Davalı ……AŞ’ye karşı açılan dava dosyamızdan tefrik edilmiş ve mahkememizin …. esas sayılı numarasını alarak davacıların murisi ile davalı şirket arasında sağlık hizmeti verilmesinden kaynaklanması, davacılar, davalı şirketin işlettiği hastanenin kusuru nedeniyle davacıların desteğinin ölümünden kaynaklı maddi ve manevi zararın tazmin edilmesini talep etmesi ve bu nedenle davacıların murisi “tüketici” sıfatını taşıdığından tüketici mahkemesine görevsizlik kararı verilmiş ve karar kesinleşmiştir.

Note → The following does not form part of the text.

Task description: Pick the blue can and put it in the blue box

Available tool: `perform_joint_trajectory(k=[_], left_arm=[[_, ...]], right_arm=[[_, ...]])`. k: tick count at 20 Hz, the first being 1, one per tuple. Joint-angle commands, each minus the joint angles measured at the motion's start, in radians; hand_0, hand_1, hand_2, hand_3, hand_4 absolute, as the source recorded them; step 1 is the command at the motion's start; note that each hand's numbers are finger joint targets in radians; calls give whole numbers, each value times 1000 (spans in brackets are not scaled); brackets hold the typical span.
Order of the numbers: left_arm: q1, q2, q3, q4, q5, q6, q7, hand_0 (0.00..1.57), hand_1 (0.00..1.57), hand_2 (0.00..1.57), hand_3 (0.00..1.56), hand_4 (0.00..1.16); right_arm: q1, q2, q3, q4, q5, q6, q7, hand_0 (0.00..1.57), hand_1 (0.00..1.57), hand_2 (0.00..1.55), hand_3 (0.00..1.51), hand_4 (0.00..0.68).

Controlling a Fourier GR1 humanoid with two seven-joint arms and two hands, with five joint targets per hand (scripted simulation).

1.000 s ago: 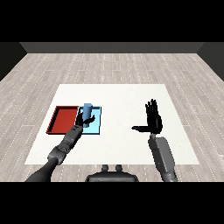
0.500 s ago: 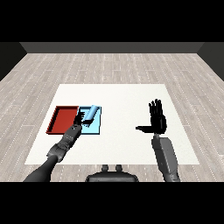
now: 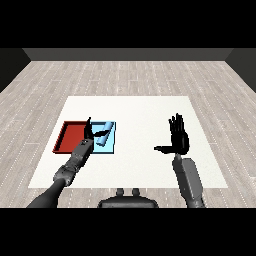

Tüm dosya kapsamı, kayıt ve belgeler ile usul ve yasaya uygun olarak alınan kusur durumuna ilişkin 07/12/2020 tarihli, tazminat hesabına ilişkin 18/08/2021, mütevveffanın ölümü ile dava konusu trafik kazası arasında illiyet bağı olup olmadığına ilişkin kanun yolu denetiminden geçerek kesinleşen Ankara Batı …. Asliye Ceza Mahkemesinin dosyası kapsamında ….. esas sayılı dosyası kapsamında …ATK …. İhtisas Kurulundan alınan 01/02/2017 tarihli denetlenebilir bilirkişi raporları birlikte değerlendirilmiştir.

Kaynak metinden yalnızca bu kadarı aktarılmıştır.